La déclaration de M. Akol intervient au moment où Jan Pronk, expulsé lundi de Khartoum, s'apprête à avoir des consultations à New York avec M. Annan, qui l'a nommé.
L'ONU a affirmé que M. Pronk restait son représentant au Soudan. Le responsable a déclaré de son côté ne pas regretter ses propos sur des défaites de l'armée soudanaise au Darfour et espérer reprendre sa mission à Khartoum.
Le gouvernement soudanais a justifié sa décision d'expulser M. Pronk par ses écrits sur son site internet sur deux revers de l'armée au Darfour, région en proie à la guerre civile, estimant qu'il s'agissait d'une ingérence dans les affaires des forces armées.
Khartoum refuse le déploiement de casques bleus dans cette région en dépit de la résolution 1706 du 31 août du Conseil de sécurité qui prévoit l'envoi d'une force d'environ 17.000 d'entre eux et de 3.000 policiers pour prendre la relève de la Mission de l'Union africaine (Amis) au Darfour.

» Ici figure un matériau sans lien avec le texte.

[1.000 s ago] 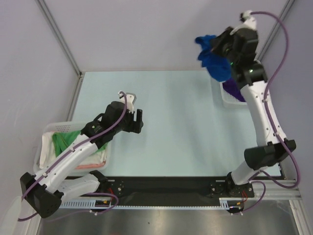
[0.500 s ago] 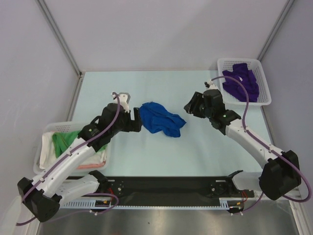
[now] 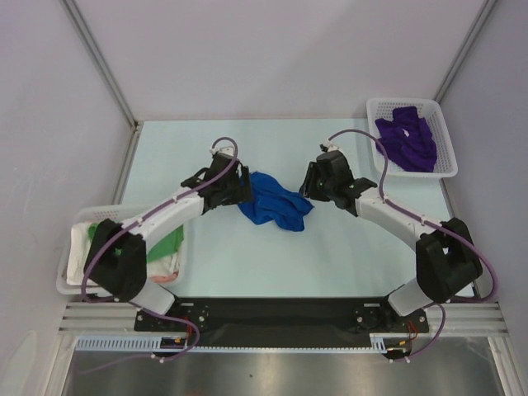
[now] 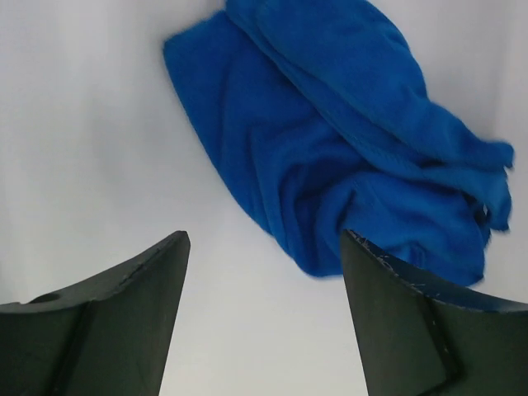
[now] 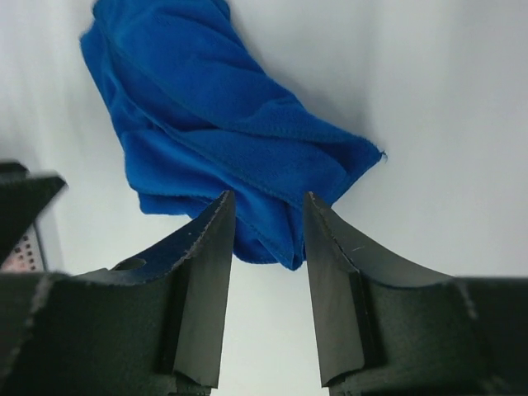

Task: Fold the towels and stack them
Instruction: Move the towel to the center of the board, then flatten out the crumpled towel

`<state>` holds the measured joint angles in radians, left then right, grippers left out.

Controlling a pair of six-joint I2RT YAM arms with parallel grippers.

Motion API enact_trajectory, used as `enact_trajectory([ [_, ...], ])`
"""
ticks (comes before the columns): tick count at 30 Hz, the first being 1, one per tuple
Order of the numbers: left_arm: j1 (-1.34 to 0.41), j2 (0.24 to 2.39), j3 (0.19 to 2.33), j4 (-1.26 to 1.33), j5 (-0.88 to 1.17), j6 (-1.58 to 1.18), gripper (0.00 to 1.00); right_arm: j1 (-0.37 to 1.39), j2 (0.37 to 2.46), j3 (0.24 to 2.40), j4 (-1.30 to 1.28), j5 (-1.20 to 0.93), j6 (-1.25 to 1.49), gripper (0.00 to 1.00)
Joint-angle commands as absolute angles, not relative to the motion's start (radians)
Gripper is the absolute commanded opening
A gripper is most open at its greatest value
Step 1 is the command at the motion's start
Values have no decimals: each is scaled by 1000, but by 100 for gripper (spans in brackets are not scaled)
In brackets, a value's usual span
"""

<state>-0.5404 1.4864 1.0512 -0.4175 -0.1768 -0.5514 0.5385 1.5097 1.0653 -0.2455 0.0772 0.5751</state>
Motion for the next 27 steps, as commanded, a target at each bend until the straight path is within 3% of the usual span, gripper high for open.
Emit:
enact_trajectory([
  [1, -459, 1558, 1120, -313, -135, -583, 78, 549, 1517, 1048, -201, 94, 566, 42],
  [11, -399, 1831, 1324, -287, -41, -568, 65, 603, 1611, 1075, -216, 133, 496, 41],
  [27, -374, 1947, 1453, -314, -17, -551, 62, 689, 1727, 1193, -380, 261, 370, 49],
])
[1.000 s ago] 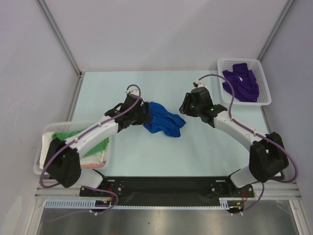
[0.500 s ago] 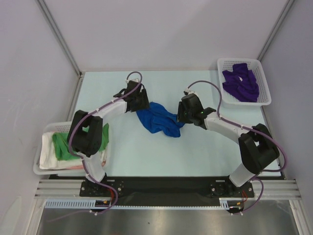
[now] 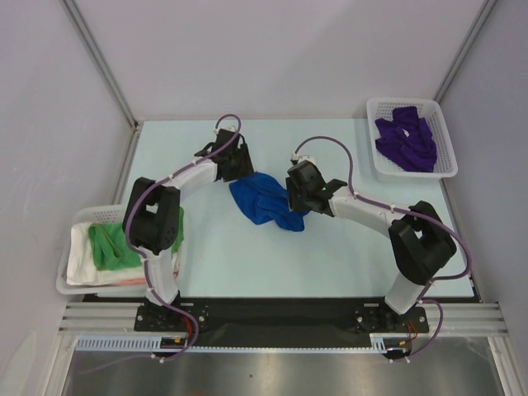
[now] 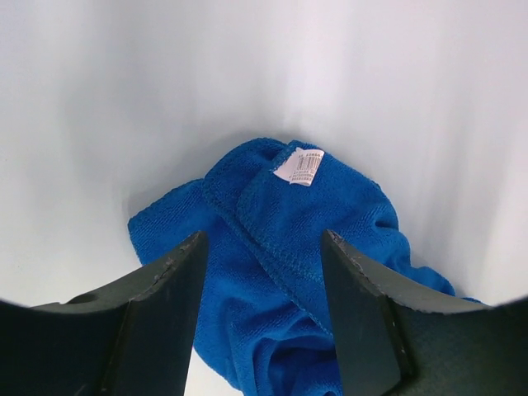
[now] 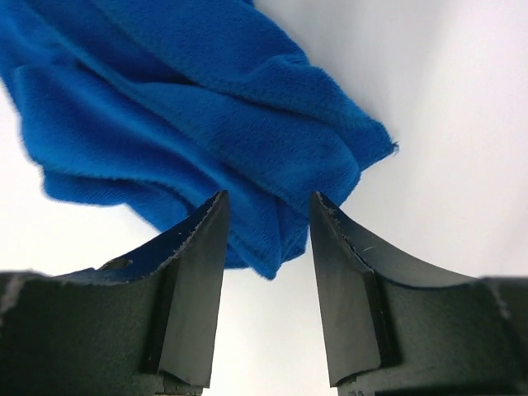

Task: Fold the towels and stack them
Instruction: Flatten out the crumpled towel

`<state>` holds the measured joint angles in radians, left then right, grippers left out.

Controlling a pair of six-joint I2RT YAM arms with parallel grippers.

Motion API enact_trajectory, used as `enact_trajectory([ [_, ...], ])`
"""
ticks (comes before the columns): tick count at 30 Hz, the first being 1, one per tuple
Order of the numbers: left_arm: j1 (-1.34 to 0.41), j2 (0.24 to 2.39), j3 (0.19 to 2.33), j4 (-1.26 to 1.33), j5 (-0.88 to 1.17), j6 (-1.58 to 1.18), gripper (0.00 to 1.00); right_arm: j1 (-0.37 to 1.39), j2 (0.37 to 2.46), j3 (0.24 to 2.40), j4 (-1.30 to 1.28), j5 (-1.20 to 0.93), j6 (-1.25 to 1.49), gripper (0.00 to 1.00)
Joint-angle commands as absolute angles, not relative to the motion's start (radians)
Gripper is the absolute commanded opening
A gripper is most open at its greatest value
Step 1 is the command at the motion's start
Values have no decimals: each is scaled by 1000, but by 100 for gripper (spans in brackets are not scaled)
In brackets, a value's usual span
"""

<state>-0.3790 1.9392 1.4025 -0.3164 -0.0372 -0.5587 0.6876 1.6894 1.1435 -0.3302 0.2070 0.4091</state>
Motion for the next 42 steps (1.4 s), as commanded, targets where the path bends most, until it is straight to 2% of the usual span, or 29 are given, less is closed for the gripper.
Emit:
enact_trajectory([
  [1, -373, 1950, 1456, -316, -17, -546, 62, 690, 1733, 1198, -388, 267, 364, 49],
  [6, -367, 1963, 1480, -322, -8, -541, 62, 690, 1773, 1226, -416, 305, 342, 50],
  [10, -367, 1968, 1489, -324, -8, -531, 62, 690, 1789, 1227, -428, 342, 345, 46],
  [18, -364, 1986, 1488, -331, -9, -523, 62, 677, 1781, 1210, -407, 330, 348, 23],
  [27, -359, 2020, 1500, -353, -46, -529, 61, 669, 1772, 1190, -388, 328, 364, 11],
  [32, -353, 2010, 1468, -331, -46, -541, 57, 663, 1763, 1178, -379, 327, 368, 8],
  [37, -347, 2013, 1474, -328, -43, -543, 47, 658, 1759, 1172, -376, 322, 368, 7],
  [39, -344, 2013, 1474, -325, -41, -541, 38, 657, 1759, 1172, -373, 319, 368, 7],
  [42, -336, 2017, 1473, -324, -38, -541, 32, 653, 1763, 1172, -370, 316, 367, 7],
])
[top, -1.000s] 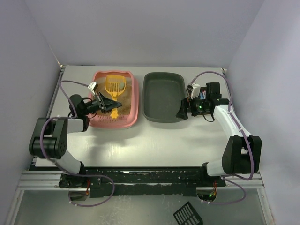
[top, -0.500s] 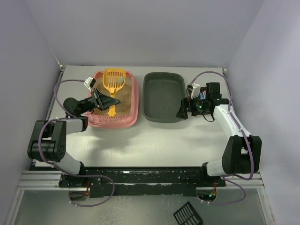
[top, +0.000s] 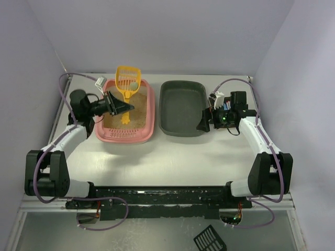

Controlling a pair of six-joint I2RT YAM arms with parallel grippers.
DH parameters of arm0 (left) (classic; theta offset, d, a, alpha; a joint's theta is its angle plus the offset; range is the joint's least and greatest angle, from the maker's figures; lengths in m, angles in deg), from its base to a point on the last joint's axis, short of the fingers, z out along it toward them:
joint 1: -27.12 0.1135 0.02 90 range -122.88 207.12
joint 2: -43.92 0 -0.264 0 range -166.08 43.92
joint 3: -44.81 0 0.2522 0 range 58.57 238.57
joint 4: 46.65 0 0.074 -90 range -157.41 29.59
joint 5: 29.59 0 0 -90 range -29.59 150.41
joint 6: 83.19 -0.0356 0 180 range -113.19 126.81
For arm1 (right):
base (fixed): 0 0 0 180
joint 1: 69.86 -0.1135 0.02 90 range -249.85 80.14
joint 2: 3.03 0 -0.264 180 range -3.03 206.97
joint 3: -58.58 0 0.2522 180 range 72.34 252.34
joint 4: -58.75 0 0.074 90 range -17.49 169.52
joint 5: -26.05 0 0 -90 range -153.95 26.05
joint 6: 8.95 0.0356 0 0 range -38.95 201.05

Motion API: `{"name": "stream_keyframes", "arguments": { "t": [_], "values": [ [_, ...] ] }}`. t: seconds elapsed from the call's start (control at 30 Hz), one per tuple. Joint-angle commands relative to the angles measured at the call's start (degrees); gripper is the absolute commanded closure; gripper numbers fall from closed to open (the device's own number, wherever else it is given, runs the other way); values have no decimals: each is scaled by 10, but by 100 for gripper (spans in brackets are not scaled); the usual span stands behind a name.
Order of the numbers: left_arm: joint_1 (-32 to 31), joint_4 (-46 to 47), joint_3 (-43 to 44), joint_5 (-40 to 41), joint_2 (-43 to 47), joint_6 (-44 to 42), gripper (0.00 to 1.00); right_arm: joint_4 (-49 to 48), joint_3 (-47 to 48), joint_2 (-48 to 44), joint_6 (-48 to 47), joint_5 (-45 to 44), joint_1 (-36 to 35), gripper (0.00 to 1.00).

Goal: Clean the litter box

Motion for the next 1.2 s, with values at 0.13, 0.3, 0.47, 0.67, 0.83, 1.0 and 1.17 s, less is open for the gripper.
{"name": "stream_keyframes", "arguments": {
  "t": [0.13,0.3,0.47,0.67,0.83,1.0,1.17],
  "values": [
    [-4,-341,47,70,4,-235,93,-12,7,-15,6,8,6,0],
    [-2,127,-56,5,-29,92,93,-13,5,-16,5,7,5,0],
    [-1,571,-80,18,-153,443,93,-15,3,-15,6,7,6,0],
    [-1,217,-69,45,-53,197,93,-15,-1,-25,6,4,6,0],
    [-6,-422,72,148,30,-198,93,-13,1,-23,7,2,8,0],
    [-1,-257,31,55,16,-80,93,-5,17,-5,7,9,8,0],
    [6,286,-98,51,-47,284,93,-20,5,-12,9,15,8,0]
  ]
}}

Depuis le début du conflit en 2003, quelque 200.000 personnes ont péri de la guerre et de ses conséquences au Darfour et 2,5 millions ont été déplacées, selon les Nations unies.
Les autorités soudanaises veulent faire la distinction entre M. Pronk et l'ONU, en soulignant que l'émissaire avait failli à son mandat et aux règles de l'organisation, notamment celle de la neutralité.
Un responsable soudanais a affirmé que son pays "ne cherche pas un affrontement avec la communauté internationale". Hassan Bargo, membre du Haut comité conjoint chargé de l'application de l'accord de paix au Darfour, signé en mai par l'une des trois factions rebelles, en a donné pour exemple la disposition du Soudan au compromis.
Selon lui, Khartoum accepte un soutien logistique, financier et en experts de l'ONU à la force africaine au Darfour, reconnaissant ainsi implicitement qu'elle est mal équipée et mal financée, et donc inefficace.
Mais les Etats-Unis ont rejeté l'idée, défendue aussi par l'Egypte, de faire financer l'Amis par les Nations unies.
"Notre opinion, et elle est partagée par beaucoup, est qu'il faut une force de l'ONU", a déclaré le porte-parole du département d'Etat, Sean McCormack.
"Il est prévu que la force de l'UA reste le coeur d'une force de l'ONU", a-t-il ajouté. "Mais pour quelques raisons très pratiques et d'autres relatives aux résolutions du Conseil de sécurité, il est préférable d'avoir une force de l'ONU", a soutenu M. McCormack mardi.
Les autorités soudanaises s'estiment capables, sans intervention de l'ONU, de régler le problème du Darfour. C'est ce qu'a souligné le président Omar al-Béchir dans une allocution à l'occasion de l'Aïd el-Fitr, la fin du jeûne du mois musulman du ramadan, qui a commencé lundi au Soudan.
Il a appelé à un "dialogue entre les Darfouris" pour résoudre la crise, sans oublier au passage d'égratigner les interventions étrangères et la couverture des médias occidentaux qui exacerbent, selon lui, le conflit.